What does RTM stand for? Read the Manual (without the normally obligatory F?)

Whatever it is, I secured a Windows 7 Ultimate X64 .iso from MSDN, and following the suggestions on this Forum, successfuly created a new VM. It's an enormous improvement over Vista, as many have noted, and seems to run flawlessly (if a bit slowly) under Fusion 2.0.5 (Mac Pro Quad 3.0 ghz, 10 GB RAM). I gave it 2 processors and 1028 KB RAM; I need to putz with these settings to see if I cannot tweak it a bit--suggestions?

I loaded it with the latest Office and the Adobe Creative Suite, and pounded it with Google Earth (NBDO NOT run GE under DirectXit will virtually freeze your machine; OpenGL is marginally acceptable), and everything ran fine.

Never one to leave well enough alone, I decided to find a way to upgrade my trusty XP SP3 VM with dual HD' which is loaded with my documents, images, emails, and a multitiude of apps that I have been accumulating and lugging around for years. It was one I had originallly built on a real PC, transferred into Parallels, converted to Fusion, then back to Parallels and then back to Fusion. It has a few miles on the clock. I know that MS says there is no way to do this. But I saw a press release from LapLink that their PCMover application would permit an XP to Windows 7 upgrade, so I gave it a shot.

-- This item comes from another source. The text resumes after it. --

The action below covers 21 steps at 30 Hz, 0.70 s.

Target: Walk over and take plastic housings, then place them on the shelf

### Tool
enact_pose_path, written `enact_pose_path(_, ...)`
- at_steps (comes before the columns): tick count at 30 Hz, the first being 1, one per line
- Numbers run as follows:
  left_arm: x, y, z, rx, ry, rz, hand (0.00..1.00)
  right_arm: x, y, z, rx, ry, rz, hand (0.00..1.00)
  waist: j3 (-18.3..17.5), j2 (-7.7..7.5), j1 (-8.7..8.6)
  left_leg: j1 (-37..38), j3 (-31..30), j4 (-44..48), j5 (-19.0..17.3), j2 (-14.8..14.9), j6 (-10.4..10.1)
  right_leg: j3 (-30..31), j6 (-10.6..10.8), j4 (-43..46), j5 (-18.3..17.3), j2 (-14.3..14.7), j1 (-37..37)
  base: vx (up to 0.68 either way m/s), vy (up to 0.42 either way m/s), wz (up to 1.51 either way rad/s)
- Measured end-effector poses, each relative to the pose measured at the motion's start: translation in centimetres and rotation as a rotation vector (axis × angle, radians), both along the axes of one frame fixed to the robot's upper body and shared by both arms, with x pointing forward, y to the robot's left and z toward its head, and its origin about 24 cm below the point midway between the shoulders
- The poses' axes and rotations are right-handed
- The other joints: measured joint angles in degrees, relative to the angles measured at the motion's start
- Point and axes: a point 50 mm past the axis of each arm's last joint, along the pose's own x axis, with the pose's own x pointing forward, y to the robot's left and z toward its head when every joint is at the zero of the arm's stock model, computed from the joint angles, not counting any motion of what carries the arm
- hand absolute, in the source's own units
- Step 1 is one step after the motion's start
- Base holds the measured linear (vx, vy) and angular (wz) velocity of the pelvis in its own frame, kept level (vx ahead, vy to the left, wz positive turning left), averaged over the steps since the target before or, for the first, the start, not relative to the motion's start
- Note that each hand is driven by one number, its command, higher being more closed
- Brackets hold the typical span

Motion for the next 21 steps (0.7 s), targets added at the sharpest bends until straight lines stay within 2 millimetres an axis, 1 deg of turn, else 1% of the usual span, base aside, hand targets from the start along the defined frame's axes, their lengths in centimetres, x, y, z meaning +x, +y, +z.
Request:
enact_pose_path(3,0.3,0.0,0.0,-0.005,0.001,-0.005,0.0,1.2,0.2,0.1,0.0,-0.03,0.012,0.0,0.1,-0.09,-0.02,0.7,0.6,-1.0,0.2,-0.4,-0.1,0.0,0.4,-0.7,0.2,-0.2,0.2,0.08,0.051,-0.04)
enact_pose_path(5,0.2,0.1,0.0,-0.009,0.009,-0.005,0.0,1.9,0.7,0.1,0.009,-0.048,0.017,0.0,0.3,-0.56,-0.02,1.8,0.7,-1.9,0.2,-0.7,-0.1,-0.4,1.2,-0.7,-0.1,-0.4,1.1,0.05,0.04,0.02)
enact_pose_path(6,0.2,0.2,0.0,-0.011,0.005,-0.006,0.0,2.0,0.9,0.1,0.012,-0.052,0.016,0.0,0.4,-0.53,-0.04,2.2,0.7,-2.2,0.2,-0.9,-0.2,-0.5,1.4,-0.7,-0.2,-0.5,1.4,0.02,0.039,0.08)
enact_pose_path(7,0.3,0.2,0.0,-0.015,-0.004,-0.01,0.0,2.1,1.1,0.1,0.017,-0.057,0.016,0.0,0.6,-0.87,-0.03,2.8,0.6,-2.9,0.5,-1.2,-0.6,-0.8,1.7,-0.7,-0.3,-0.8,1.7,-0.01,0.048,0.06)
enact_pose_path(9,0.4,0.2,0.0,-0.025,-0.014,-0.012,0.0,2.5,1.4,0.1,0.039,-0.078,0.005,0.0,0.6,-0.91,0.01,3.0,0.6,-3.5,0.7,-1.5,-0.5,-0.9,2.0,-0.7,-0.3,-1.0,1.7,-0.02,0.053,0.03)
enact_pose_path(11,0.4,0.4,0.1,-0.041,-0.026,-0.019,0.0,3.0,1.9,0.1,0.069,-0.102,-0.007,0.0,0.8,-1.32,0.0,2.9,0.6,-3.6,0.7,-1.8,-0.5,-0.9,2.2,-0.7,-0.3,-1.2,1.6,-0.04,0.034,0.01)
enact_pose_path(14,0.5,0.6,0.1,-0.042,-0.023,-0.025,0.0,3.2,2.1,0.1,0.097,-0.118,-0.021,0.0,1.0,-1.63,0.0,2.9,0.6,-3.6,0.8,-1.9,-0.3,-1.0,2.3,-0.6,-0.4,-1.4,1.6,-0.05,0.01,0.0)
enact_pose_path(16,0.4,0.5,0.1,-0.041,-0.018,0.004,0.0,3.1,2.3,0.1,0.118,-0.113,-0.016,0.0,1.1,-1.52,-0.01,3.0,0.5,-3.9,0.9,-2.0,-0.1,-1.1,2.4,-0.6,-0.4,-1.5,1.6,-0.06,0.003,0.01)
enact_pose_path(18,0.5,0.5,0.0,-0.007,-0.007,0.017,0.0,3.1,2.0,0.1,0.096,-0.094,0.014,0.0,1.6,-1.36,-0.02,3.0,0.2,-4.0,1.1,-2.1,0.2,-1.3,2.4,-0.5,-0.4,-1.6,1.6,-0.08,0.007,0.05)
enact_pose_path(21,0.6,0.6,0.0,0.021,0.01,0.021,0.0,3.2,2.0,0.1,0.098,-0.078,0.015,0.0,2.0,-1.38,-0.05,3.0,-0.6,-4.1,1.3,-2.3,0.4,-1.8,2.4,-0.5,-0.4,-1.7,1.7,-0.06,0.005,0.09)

First, I recommend that if you want to try this, you use the Pro rather than the Home version. It costs $20 more, but it's worth it. This is because you can selectively migrate applications and files, rather than moving everything by default. With Pro, I was able to eliminate duplicate or outdated applications, get rid of those pesky Parallels tools that I had inherited when I coverted my VM from that dreadful program, and generallly clean house. I discovered:

1) It's important to uninstall VMWare Tools before migrating. It seems that you should do this both on the "old" and "new" machines, as otherwise, the networking gets bollixed up.

2) The fastest and easiest way is to have plenty of disk space available, either on a spare drive (I have 2.5 TB on line), or an external device.

3) RTFM (it's quick and easy)

4) Prepare to allocate several hours to the process.

Basically, install and fire up PC Mover on the new VM, and use it to prepare a "snapshot" of this VM, which you store on a drive accessible to the old VM. Then suspend the new VM, fire up the old (in my case XP) VM, and start PCMover. It will first grab the snapshot, then create something that is charmingly (or stupidly) called a "Moving Van," which is a compressed file of your various applications and files, again in an accessible location with plenty of disk space. Once "filled," you suspend your old machine, fire up the new one, and continue where you left off in PCMover. It pulls everything down, and asks you to reboot your machine.

I did this, and by gum it worked like a champ. No errors, no glitches, no fiddling. But if you don't like the result, you can reverse the migration, and your new VM will return to its original state. Pretty cool.

So there, Microsoft!

One caveat: you can only do one migration per copy of PC Mover you purchase. That seems pretty mingy to me, but I understand why they do it. It's a small enough price to pay.